Я был в ее комнатах. Я велел вынести все платья и все белье. Кохфиш должен был сложить большой костер на дворе. Я вынул все из ее ящиков и комодов, я вынул все, что ей принадлежит. Все было сложено на дворе — я сам поджег костер.
Кохфиш стоял рядом, по его щеке скатилась слеза; не знаю, может быть, причиной был дым. Но я видел, что у него что-то было на сердце, я спросил его, в чем дело. «Вы хорошо сделали, господин барон, — сказал он, — очень хорошо! А то все так перепуталось, что и разобраться было трудно». Он протянул мне руку и пожал ее; это было как бы обещанием.

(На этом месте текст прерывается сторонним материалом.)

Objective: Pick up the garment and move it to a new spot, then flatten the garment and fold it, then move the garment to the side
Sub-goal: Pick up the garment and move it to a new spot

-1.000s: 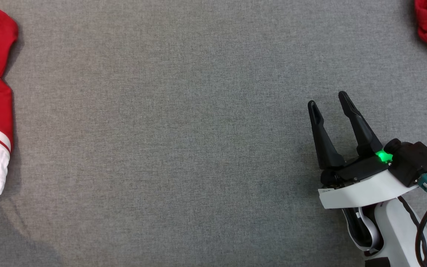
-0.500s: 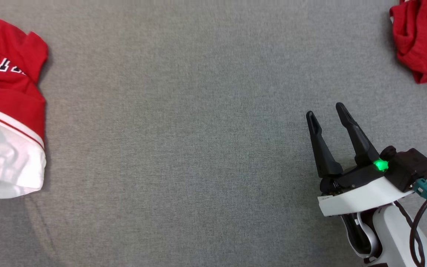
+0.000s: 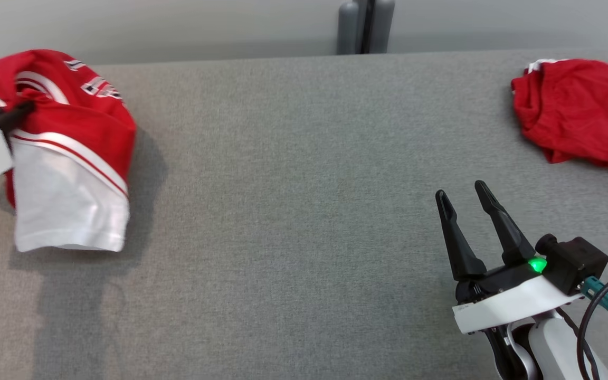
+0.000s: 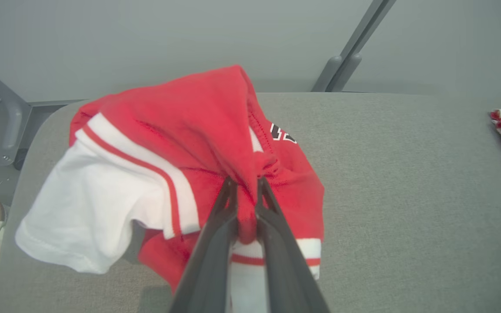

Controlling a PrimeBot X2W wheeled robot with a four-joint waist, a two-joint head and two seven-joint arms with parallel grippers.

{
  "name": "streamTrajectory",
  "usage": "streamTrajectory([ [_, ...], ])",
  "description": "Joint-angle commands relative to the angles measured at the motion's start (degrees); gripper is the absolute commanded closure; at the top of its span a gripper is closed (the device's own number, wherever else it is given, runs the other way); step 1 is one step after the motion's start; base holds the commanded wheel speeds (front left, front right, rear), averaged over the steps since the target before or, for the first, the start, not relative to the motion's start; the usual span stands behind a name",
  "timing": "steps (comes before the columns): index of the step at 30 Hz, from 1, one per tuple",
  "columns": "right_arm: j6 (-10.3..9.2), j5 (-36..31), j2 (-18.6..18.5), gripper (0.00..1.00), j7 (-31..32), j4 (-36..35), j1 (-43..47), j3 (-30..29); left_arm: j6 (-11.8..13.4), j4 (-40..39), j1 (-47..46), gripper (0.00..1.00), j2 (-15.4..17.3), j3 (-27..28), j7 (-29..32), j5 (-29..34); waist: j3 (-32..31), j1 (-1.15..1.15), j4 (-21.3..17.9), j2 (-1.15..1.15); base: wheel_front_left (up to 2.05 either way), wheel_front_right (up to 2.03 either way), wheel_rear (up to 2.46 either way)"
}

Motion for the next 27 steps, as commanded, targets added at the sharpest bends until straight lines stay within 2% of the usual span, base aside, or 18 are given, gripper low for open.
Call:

Ах, Боже, если бы я только мог сдержать его!
Камеристку я отпустил; через Кохфиша я заплатил ей за полгода и сейчас же отпустил ее.
Завтра я уеду. Проклятый мягкий воздух вреден мне.
Вы не уедете, господин барон! Но уеду я, хотя бы и в вашем мужском костюме. Я уеду в Вену и закажу себе там новое приданое, камеристка поедет вместе со мной. Берегитесь, милостивый государь, теперь я не позволю больше шутить с собой.